A particle's death is processed independently on the CPU and GPU. The CPU registers the 
death of a particle and adds the freed index to the allocator. The GPU does an extra pass over 
the particle data: The death of a particle is determined by the time of birth and the computed 
age. The dead particle's position is simply moved to invisible areas, e.g. infinity. As particles at 
the end of their lifetime usually fade out or fall out of visible areas anyway, the extra pass 
rarely really needs to be done. It is basically a clean-up step to increase rendering efficiency. 

3.4.2 Update velocities 

The first part of the simulation updates the particles' velocity. The actual program code for the 
velocity simulation is a pixel shader which is used with the stream processing algorithm 
described in section 2.2. The shader is executed for each pixel of the render target by 
rendering a screen-sized quad. The current render target is set to one of the double buffer 
velocity textures. The other texture of the double buffer is used as input data stream and 
contains the velocities from the previous time step. Other particle data, either from inside the 
attribute textures or as general constants, is set before the shader is executed. 

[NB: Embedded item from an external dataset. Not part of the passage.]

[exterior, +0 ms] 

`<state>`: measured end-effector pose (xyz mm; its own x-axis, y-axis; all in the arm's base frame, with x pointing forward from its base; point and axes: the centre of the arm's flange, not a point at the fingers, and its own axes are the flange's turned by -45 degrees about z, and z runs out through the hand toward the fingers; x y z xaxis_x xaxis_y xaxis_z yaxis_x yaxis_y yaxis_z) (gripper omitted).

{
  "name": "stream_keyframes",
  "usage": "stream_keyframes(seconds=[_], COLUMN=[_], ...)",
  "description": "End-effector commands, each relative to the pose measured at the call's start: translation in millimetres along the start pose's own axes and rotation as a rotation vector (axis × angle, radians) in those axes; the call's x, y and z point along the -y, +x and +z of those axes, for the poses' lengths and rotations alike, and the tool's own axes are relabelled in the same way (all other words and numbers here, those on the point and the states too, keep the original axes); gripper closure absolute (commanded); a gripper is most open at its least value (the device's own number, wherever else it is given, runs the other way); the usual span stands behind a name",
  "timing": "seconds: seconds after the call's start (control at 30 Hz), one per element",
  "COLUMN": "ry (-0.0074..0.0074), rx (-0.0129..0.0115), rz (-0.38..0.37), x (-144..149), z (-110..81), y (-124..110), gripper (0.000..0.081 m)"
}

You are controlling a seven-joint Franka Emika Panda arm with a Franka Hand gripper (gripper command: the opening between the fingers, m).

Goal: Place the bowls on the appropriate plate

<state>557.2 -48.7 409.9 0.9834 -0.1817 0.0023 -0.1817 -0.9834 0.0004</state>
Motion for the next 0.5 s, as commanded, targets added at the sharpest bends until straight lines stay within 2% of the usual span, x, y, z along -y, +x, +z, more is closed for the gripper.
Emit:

There are several velocity operations that can be combined as desired (cf. [Sims1990] and 
[McAllister2000]): global forces (e.g. gravity, wind), local forces (attraction, repulsion), velocity 
dampening, and collision responses. For our GPU-based particle system these operations 
need to be parameterized via pixel shader constants. Their dynamic combination is a typical 
problem of real-time graphics. It is comparable to the problem of light sources and material 
combinations and can be solved in similar ways. Typical operation combinations are to be 
prepared in several variations beforehand. Other operations can be applied in separate 
passes, as all operations are completely independent. 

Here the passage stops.